[Data extracted from a collection]
%%
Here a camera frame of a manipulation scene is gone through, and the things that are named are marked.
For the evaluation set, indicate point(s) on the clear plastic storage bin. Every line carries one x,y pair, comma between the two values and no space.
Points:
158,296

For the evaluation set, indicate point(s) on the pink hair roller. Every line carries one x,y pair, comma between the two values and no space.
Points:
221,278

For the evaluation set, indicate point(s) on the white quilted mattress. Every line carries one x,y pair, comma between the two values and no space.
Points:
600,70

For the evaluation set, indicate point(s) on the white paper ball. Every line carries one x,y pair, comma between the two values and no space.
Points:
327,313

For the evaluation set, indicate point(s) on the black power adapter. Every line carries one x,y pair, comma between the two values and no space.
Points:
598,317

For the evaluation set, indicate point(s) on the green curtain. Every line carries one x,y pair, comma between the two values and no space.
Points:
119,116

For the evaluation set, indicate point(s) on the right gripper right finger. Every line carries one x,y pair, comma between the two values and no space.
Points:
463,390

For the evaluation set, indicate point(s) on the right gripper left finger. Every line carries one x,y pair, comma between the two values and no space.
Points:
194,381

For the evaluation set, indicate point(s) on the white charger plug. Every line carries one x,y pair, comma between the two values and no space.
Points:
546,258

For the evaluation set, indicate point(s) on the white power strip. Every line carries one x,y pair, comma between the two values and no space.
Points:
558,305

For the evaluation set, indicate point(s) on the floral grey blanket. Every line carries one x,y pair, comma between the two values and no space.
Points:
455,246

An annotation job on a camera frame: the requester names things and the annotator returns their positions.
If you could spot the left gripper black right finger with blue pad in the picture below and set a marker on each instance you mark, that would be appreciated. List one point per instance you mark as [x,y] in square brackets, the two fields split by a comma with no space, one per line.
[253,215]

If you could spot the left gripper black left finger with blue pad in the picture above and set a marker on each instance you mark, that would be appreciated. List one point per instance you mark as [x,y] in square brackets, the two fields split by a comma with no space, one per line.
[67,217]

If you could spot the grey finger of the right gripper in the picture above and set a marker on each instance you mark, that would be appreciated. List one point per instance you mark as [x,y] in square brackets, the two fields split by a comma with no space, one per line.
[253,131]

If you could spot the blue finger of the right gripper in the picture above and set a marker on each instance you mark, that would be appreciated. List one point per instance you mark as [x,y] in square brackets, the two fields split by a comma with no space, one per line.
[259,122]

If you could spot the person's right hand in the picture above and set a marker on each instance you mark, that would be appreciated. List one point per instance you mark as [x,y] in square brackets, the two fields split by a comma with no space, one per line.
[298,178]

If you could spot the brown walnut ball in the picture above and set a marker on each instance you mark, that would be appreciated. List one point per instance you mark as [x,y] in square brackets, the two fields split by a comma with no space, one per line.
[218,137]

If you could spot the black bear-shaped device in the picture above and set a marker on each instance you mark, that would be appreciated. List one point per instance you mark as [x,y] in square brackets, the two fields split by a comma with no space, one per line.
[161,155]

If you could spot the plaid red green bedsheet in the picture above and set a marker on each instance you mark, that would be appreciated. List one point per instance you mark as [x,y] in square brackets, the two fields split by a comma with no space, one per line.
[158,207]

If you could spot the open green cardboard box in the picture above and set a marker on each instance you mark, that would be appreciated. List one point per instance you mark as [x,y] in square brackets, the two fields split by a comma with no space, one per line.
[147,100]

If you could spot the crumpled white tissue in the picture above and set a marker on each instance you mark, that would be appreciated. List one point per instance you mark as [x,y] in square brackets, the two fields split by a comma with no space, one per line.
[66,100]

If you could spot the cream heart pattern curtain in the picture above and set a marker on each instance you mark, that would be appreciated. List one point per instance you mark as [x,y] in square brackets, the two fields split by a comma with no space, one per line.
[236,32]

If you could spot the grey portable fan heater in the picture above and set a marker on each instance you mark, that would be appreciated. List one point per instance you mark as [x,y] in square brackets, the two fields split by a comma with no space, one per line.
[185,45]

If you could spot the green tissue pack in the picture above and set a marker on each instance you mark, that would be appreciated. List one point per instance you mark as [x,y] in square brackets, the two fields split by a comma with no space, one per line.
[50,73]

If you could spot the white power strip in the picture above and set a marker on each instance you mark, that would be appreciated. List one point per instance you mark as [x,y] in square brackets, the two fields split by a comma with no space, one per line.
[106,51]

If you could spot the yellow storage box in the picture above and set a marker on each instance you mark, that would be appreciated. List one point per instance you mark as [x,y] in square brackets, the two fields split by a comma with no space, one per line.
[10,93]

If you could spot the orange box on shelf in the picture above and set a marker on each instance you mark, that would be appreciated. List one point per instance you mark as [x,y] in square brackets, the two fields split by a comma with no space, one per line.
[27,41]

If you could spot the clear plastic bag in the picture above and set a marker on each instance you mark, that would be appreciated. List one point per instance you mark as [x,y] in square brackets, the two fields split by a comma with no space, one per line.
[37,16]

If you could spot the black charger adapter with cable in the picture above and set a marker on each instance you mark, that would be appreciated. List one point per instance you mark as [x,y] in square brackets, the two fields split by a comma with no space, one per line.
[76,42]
%%
**What you have to do**
Look over the data and work out how many lines include the word "frame"; reply with the number only.

**Response to the task**
2